New Planning Advice Notes For Scotland
Two new Planning Advice Notes (PANs) have recently been published in Scotland: Affordable Housing and Housing Land Audits (PAN 2/2010); and Community Engagement (PAN 3/2010).
PAN 2/2010 - Affordable Housing and Housing Land Audits, was published on 31 August 2010 and has been produced to supersede both PAN 74 – Affordable Housing (2005) and Annex A of SPP3 – Planning for Homes (2008). The PAN provides advice and information on the delivery of affordable housing as part of providing high quality, sustainable communities. It explains the role of local authorities, Registered Social Landlords and developers in planning for and delivering a range of affordable housing types and tenures to meet identified need. The Advice Note encourages a flexible approach with regard to providing a range of tenures, the percentage of affordable units identified in development plan policy (SPP sets a benchmark of 25% of total units, although an alternative figure can be used by LPAs if fully justified), provision on alternative sites and, in some cases, the use of a commuted sum. There is an enhanced recognition in the PAN that the private sector require both a flexibility in the forms of delivery of affordable housing as well as a certainty of the required provision stated through development plan policies.
The PAN stresses that affordable housing should ideally be integrated into the proposed development, such as by provision of a portion of low cost housing or the transfer of a portion of the site to be developed by an Rented Social Landlord or local authority. However, it also advises that a commuted sum (for off-site provision) is a matter for negotiation between the developer and the local authority, having regard to development costs, other contributions that are being sought, and other relevant factors such as layout and design. This advice encourages flexibility and local solutions in delivering affordable housing consistent with the approach taken on a range of other issues, such as agreement on sums required for infrastructure, and more widely the Concordat with local government.

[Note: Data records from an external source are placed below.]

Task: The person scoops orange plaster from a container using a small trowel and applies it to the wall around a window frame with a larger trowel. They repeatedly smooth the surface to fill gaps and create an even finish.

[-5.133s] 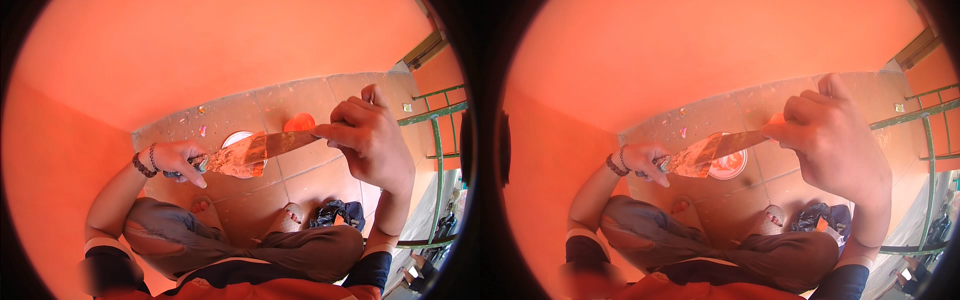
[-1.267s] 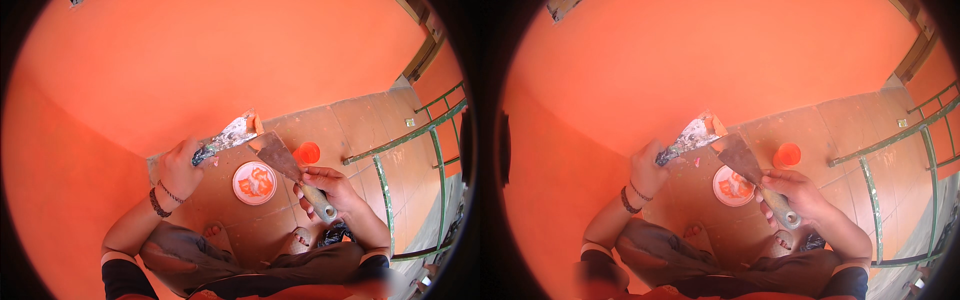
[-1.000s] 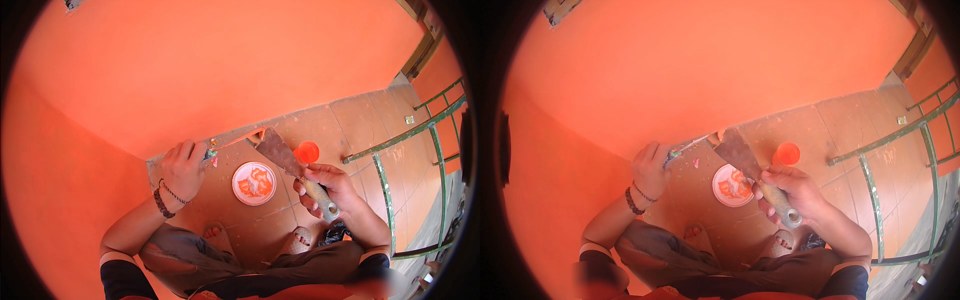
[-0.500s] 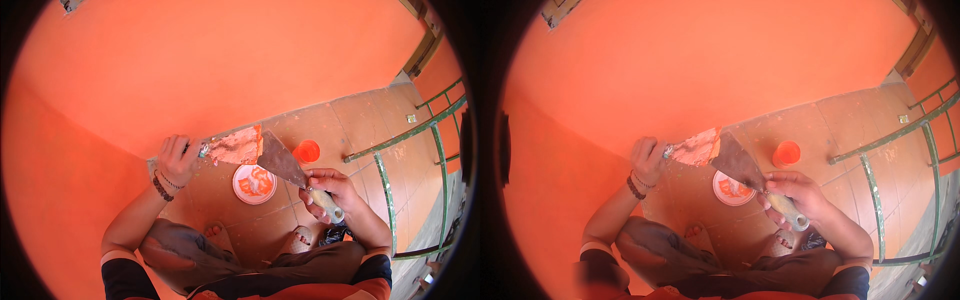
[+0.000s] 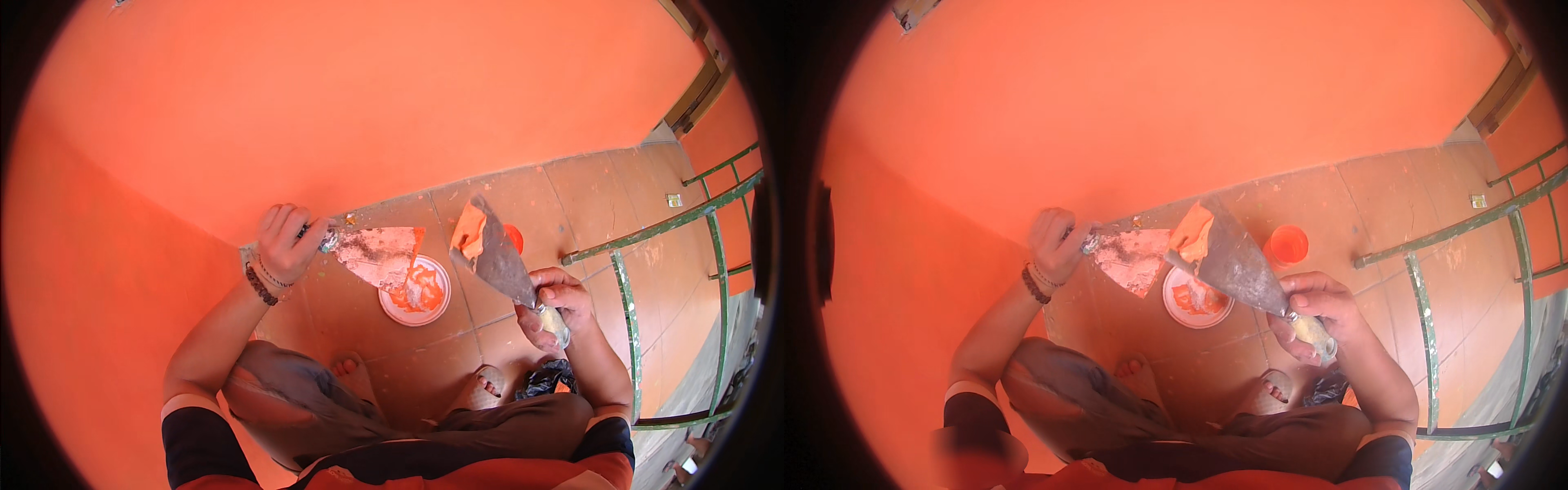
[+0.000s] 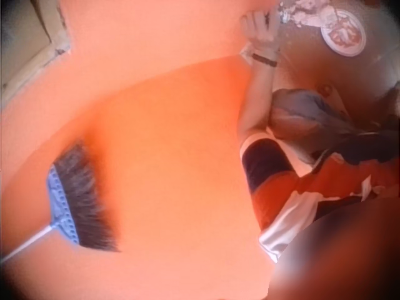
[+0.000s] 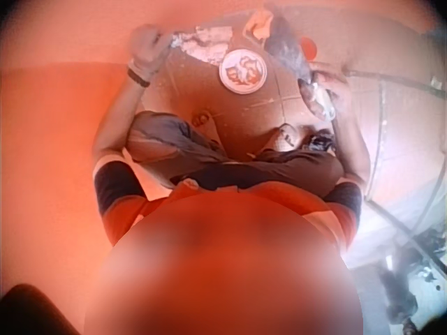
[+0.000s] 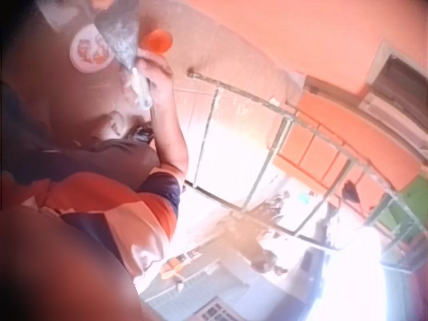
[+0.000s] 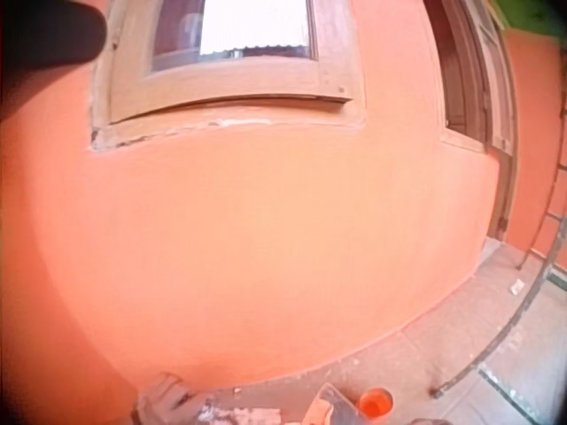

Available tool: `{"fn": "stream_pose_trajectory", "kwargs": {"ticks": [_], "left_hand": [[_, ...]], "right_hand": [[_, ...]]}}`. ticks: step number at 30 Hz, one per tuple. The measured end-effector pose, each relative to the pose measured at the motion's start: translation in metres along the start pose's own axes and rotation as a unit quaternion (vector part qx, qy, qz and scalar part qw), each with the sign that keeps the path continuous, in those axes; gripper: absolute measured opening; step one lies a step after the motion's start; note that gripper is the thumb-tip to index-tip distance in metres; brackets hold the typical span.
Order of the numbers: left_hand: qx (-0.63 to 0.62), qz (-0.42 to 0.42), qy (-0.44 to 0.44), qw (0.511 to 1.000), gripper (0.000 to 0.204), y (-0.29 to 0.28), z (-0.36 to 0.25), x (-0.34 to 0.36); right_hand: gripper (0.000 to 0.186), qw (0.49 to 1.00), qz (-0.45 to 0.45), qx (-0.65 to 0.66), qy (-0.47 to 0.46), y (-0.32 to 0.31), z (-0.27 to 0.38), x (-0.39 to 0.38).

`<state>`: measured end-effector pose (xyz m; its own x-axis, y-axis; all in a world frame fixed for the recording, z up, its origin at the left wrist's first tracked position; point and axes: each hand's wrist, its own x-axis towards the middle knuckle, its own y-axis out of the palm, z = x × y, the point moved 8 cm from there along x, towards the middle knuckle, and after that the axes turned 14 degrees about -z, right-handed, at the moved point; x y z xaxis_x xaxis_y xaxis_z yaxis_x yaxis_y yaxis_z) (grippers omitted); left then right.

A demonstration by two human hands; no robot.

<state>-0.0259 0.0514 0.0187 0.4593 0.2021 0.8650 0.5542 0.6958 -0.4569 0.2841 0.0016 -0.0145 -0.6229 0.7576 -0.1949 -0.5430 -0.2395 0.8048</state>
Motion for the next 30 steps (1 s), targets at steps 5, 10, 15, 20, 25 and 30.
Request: {"fn": "stream_pose_trajectory", "kwargs": {"ticks": [5, 10, 15, 20, 25, 30], "left_hand": [[-0.068, 0.04, -0.186, 0.979, 0.027, 0.012, 0.006, 0.003], [-0.223, 0.237, -0.406, 0.854, 0.026, 0.041, -0.017, -0.007], [-0.368, 0.345, -0.441, 0.743, 0.03, 0.045, -0.037, -0.016], [-0.39, 0.406, -0.417, 0.713, 0.029, 0.042, -0.038, -0.023], [-0.442, 0.402, -0.439, 0.671, 0.029, 0.04, -0.035, -0.025], [-0.44, 0.42, -0.431, 0.667, 0.026, 0.041, -0.032, -0.038]], "right_hand": [[0.036, 0.944, -0.096, -0.235, -0.208, 0.0, 0.026, 0.003], [0.034, 0.78, -0.159, -0.478, -0.37, 0.004, 0.022, 0.011], [0.037, 0.602, -0.1, -0.61, -0.505, 0.009, 0.025, 0.01], [0.045, 0.509, -0.063, -0.671, -0.536, 0.005, 0.014, 0.014], [0.056, 0.499, -0.056, -0.714, -0.488, -0.008, 0.018, 0.021], [0.062, 0.522, -0.039, -0.729, -0.441, -0.016, 0.02, 0.023]]}}
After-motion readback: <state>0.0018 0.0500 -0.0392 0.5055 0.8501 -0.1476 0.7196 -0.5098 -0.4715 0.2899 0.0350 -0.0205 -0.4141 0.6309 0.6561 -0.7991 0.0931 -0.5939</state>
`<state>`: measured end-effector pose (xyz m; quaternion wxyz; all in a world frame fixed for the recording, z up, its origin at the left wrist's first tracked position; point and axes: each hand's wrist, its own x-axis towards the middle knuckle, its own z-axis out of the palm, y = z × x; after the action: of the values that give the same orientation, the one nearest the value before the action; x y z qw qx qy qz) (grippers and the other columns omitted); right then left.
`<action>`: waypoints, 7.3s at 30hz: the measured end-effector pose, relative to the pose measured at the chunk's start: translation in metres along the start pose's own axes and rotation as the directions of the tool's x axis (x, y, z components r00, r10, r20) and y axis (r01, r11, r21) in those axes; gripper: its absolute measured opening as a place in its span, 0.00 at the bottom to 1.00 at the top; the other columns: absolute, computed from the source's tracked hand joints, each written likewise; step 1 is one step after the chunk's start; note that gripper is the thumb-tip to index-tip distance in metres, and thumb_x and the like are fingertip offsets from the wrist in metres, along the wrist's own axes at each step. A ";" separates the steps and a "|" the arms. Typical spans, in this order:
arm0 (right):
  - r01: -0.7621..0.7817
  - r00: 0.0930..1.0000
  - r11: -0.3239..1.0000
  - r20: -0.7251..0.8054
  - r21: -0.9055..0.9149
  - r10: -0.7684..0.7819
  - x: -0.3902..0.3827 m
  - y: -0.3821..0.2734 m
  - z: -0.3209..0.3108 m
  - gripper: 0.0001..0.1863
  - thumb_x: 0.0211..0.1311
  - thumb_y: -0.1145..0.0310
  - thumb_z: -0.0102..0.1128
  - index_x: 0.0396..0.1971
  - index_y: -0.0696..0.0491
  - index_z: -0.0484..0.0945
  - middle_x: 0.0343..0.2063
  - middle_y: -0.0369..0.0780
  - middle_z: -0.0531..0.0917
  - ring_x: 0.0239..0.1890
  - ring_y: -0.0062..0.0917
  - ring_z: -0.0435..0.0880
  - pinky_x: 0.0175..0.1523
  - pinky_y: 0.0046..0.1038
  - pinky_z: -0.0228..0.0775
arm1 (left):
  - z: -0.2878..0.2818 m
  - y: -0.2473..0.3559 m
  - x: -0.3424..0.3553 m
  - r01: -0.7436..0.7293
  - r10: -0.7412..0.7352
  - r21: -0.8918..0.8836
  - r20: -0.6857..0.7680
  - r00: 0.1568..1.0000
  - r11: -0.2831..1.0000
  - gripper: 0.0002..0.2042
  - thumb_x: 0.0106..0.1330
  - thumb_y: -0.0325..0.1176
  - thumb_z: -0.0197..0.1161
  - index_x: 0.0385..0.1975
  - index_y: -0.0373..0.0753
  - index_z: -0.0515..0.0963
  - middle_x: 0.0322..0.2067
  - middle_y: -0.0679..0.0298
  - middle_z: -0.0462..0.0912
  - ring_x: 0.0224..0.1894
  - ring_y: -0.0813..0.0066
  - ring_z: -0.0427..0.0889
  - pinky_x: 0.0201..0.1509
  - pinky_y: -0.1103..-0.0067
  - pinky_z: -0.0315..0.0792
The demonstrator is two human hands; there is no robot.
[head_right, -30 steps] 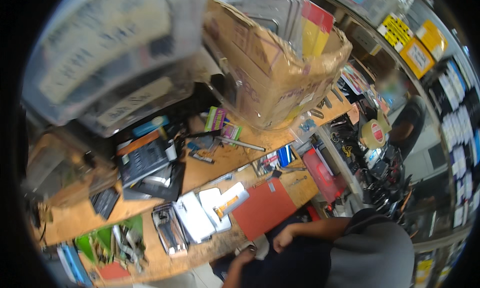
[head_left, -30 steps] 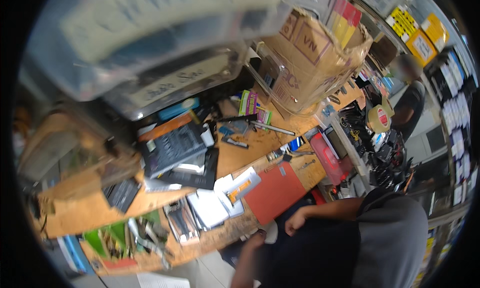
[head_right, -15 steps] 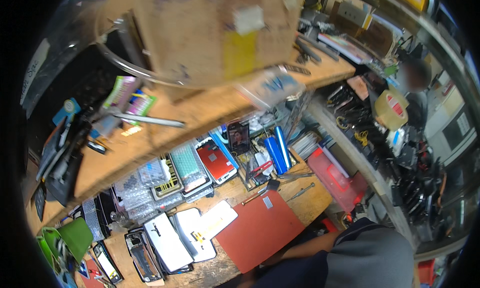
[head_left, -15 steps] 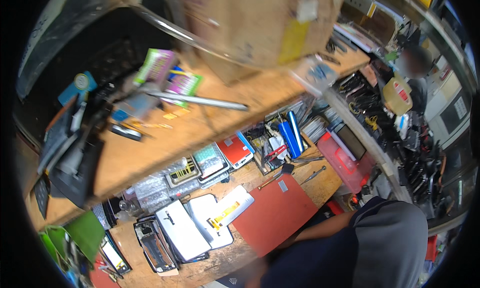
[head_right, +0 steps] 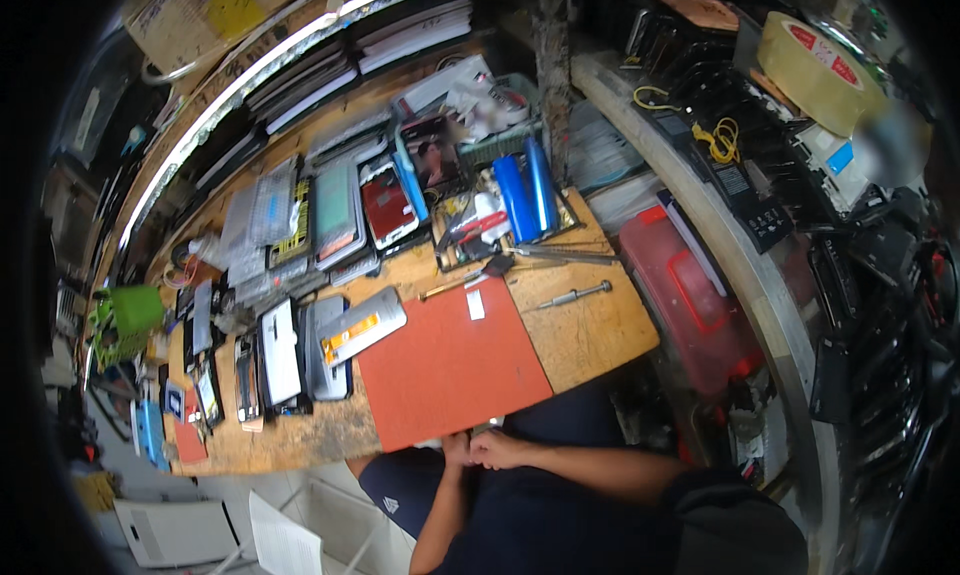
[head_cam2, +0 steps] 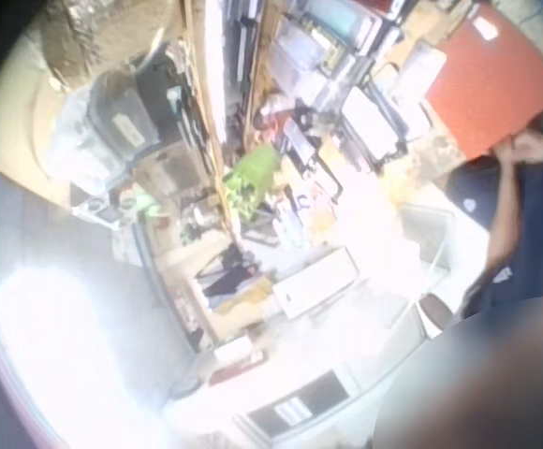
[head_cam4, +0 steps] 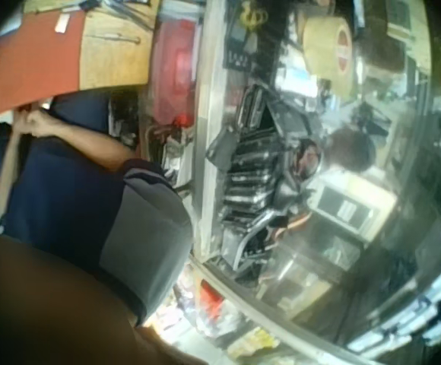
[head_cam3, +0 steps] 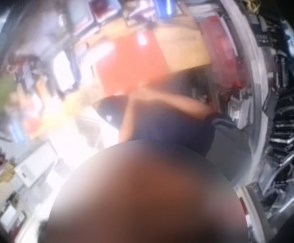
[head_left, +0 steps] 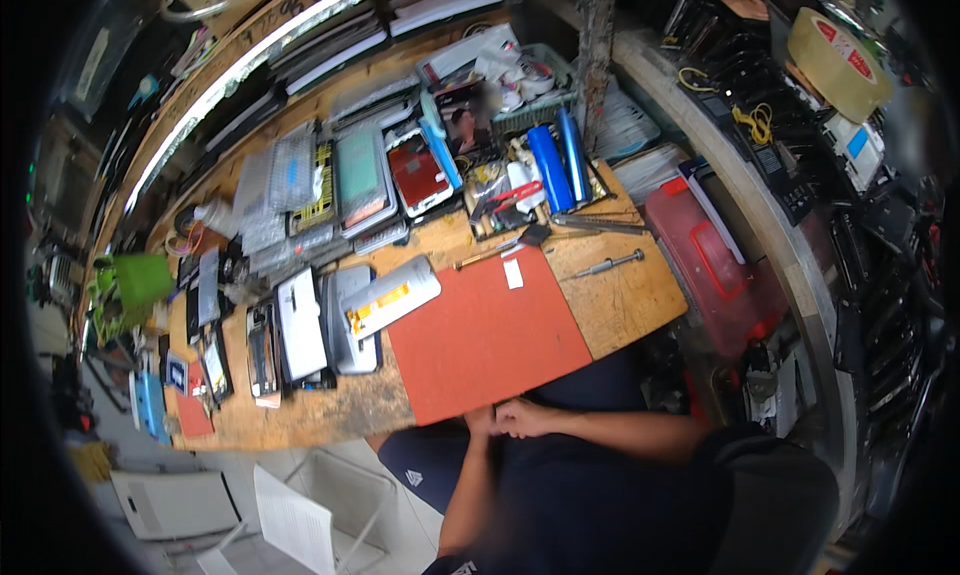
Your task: The person cleans a smartphone screen with a cloth, then handles a detached screen assembly and places it on a red mat. They use a vacuum press machine to bond the screen, then move to a heating station to apply heat to the assembly.
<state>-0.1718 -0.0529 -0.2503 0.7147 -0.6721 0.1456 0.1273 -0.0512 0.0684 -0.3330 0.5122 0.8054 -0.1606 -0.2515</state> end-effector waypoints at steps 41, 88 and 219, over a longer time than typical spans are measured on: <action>0.260 0.833 0.964 0.518 -0.059 -0.193 -0.033 -0.153 -0.002 0.28 0.78 0.56 0.64 0.69 0.56 0.75 0.53 0.45 0.87 0.58 0.32 0.86 0.62 0.36 0.78 | -0.164 0.315 0.026 0.341 0.418 -0.936 0.273 0.866 -0.093 0.38 0.78 0.61 0.50 0.71 0.30 0.66 0.59 0.41 0.75 0.49 0.53 0.78 0.49 0.64 0.77; 0.497 0.813 0.821 -0.483 0.283 -0.325 -0.044 -0.217 -0.080 0.07 0.76 0.77 0.57 0.50 0.59 0.76 0.44 0.38 0.85 0.46 0.16 0.82 0.55 0.23 0.74 | -0.138 0.248 -0.037 -0.392 0.361 -0.007 -0.371 0.855 0.920 0.11 0.78 0.32 0.65 0.30 0.34 0.81 0.21 0.65 0.78 0.24 0.82 0.75 0.29 0.78 0.69; 0.223 0.700 0.974 -0.703 0.043 -0.129 0.625 -0.596 0.758 0.14 0.72 0.76 0.69 0.54 0.64 0.85 0.33 0.35 0.86 0.33 0.13 0.81 0.43 0.21 0.76 | -1.212 0.070 0.251 -0.517 0.386 0.332 0.387 0.838 0.789 0.28 0.80 0.44 0.58 0.79 0.49 0.69 0.81 0.42 0.51 0.82 0.43 0.50 0.83 0.52 0.48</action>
<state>0.6602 0.6571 0.1044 0.6570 -0.6351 0.3461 -0.2127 0.8456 0.8107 0.0928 0.3400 0.7862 -0.4765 -0.1980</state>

The PAN also sets out advice on good practice in the preparation of housing land audits. This includes an up-to-date definition of how to assess the ‘effectiveness’ of sites, detail on how to realistically ‘program’ sites, the treatment of ‘non-effective sites’ and how to consider other categories of site.
PAN 3/2010 – Community Engagement, was also published on 31 August 2010 and supersedes PAN 81 of the same name (published 2007). This PAN emphasises that a key aim of the Planning etc (Scotland) Act 2006 and associated secondary legislation was to provide enhanced opportunities for people to get involved in the planning system, as also set out in SPP. The stated aim of this PAN is to provide further advice to communities on how they can get involved and advise planning authorities and developers on ways of effectively engaging with communities on planning matters.
Details are given on local authority practices for engagement, such as weekly planning lists, e-planning, neighbour notification requirements and consultation with community councils. The PAN also links directly with the National Standards for Community Engagement, which set out best practice principles for the way councils and other public bodies should engage with communities. Advice on the consideration and implementation of the following Standards headings are detailed in the PAN: Involvement; Support; Planning; Methods; Working Together; Sharing Information; Working with Others; Improvement; Feedback; and Monitoring and Evaluation. A benchmarking tool called SP=EED (Scottish Planning equals Effective Engagement and Delivery), as produced by Planning Aid for Scotland, is also highlighted.